40 PCIe lanes on the E5’s though, vs 20 on the i5 :wink:

Mind you Nvidia aggressively limits FP16 and FP64 on their home-gamer products.

Depends. Proxmox or XCP-ng if you want to make this box do “all the things”, Ubuntu or Debian of you want to serve just as an “AI-workstation”.

Consider BTRFS or ZFS instead of Raid.

P40 has terrible FP16, a lot of people choose P100 over it even with the lower VRAM just for better FP16. The other thing is much older CUDA version and thus no support for nice things like Flash-Attention. It’s still a capable card, but it is definitely showing its age.

2 Likes

FP64 is basically non-existent in any non-x100 chip, be it tesla, geforce or whatever. Last generation that had meaningful FP64-capable hardware in all chips was Kepler.
Not like it matters, FP64 is pretty much irrelevant for ML (which is the point of interest for the OP).

About FP16, even if they limit it, it’s still many times faster than pascal since it has no support at all for it (or rather, has support at 1/64th of the fp32 speed). So a 3060 is almost ~70x faster than a P40 in FP16, while also being able to make use of the smaller data size to reduce vram usage.

1 Like

Wow, okay there N…

Anyone can confirm this guys success?https://www.reddit.com/r/LocalLLaMA/comments/13n8bqh/my_results_using_a_tesla_p40/

If you are concerned about FP64 buy AMD - not only do they have the performance crown on that, and has had it for years, they support it on all cards. However, that does not matter much since FP64 has no real world applications yet, pretty much.

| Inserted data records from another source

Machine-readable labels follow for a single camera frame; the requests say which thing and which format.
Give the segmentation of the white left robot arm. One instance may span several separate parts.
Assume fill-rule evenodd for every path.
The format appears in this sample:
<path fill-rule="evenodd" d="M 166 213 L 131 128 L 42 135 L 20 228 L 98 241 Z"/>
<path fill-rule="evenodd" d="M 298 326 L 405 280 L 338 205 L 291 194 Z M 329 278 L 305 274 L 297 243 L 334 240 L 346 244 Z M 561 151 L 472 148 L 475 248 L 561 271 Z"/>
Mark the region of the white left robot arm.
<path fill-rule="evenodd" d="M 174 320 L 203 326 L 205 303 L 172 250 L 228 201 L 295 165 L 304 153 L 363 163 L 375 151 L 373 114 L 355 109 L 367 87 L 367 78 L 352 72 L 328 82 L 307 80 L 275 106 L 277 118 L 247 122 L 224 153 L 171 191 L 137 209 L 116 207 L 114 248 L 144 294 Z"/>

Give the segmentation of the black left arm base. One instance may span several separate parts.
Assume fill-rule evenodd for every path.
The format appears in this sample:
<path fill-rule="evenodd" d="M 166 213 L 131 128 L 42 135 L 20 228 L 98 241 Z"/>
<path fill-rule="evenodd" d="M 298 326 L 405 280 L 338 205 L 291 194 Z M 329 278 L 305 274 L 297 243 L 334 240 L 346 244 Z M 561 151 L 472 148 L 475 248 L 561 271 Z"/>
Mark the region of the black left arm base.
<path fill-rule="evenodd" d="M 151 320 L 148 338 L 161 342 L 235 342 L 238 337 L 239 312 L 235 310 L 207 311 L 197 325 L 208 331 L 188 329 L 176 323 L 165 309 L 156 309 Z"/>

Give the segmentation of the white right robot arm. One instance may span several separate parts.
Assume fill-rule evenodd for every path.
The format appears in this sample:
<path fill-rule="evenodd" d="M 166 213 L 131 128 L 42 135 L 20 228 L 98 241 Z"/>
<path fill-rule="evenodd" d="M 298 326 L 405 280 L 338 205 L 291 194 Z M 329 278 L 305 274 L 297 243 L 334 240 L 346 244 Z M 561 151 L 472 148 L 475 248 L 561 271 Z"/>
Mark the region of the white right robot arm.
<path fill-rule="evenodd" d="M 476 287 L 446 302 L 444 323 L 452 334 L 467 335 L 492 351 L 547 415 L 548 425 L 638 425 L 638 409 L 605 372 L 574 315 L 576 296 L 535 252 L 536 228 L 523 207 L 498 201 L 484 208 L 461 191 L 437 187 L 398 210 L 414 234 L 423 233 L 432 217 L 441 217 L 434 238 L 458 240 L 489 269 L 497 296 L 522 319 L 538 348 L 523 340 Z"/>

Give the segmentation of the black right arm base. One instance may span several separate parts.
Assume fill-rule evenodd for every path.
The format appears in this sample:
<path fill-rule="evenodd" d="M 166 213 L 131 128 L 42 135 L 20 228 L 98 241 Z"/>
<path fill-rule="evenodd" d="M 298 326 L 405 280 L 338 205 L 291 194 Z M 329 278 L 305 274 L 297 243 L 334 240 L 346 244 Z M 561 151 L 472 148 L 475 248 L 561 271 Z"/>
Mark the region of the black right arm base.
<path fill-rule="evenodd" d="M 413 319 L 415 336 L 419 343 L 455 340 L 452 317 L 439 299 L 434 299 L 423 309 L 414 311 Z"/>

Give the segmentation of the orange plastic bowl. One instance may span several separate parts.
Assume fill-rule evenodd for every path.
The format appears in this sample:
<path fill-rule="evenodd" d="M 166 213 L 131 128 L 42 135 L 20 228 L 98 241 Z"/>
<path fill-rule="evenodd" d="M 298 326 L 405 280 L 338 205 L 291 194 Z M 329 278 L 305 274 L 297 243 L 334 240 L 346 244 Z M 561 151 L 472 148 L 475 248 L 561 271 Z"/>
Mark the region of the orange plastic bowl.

As always, it is a matter of costs though. This system would probably be around 25-30% stronger than the system outlined above, and do it at a more comfortable power level:

If you remove the 2TB OS drive and the mirrored 4TB SSDs, you could realistically go below $1.5k. Does the OP system beat this? No idea, but there is a reference point to what an equivalent modern system would cost you.

And that is important, to establish references right? Otherwise, of course a potato system is sufficient to every use case under the sun, yessire! :stuck_out_tongue:

I don’t think looking at raw compute is a reasonable reference. Xeon platform makes it a lot more reasonable to run 4 GPU like the OP is doing (I said reasonable, because I know that some people have considered using risers traditionally used for crypto on ML/AI workloads). The other thing is a single 4070 is only 12 GB of VRAM, people still buy the P40 because it is a cheap way to access 24 GB of VRAM (I have also personally considered both the P40 and P100, but chose to hold off for now). You might also be surprised how cheap you can get some of the V3/V4 Xeon systems, I know I was which is why I bought 2 of them.

Edit: Wanted to add some references to people attempting to use the risers

Time has passed, I learned a lot and the gods that are creating llama.cpp and other such programs have made it all possible. I’m running Mixtral 8x7b Q8 at 5-6 token/sec on a 12 gpu rig (1060 6gb each). Its wonderful (for me).

from https://www.reddit.com/r/LocalLLaMA/comments/17ixil8/psa_about_mining_rigs/

also a lot of people commented their experiences in this more recent thread https://www.reddit.com/r/LocalLLaMA/comments/1bhfjd3/quick_experiment_how_is_inference_affected_with/

3 Likes

Especially when peripherals are going to be plenty, desktop-platforms have become VERY limiting.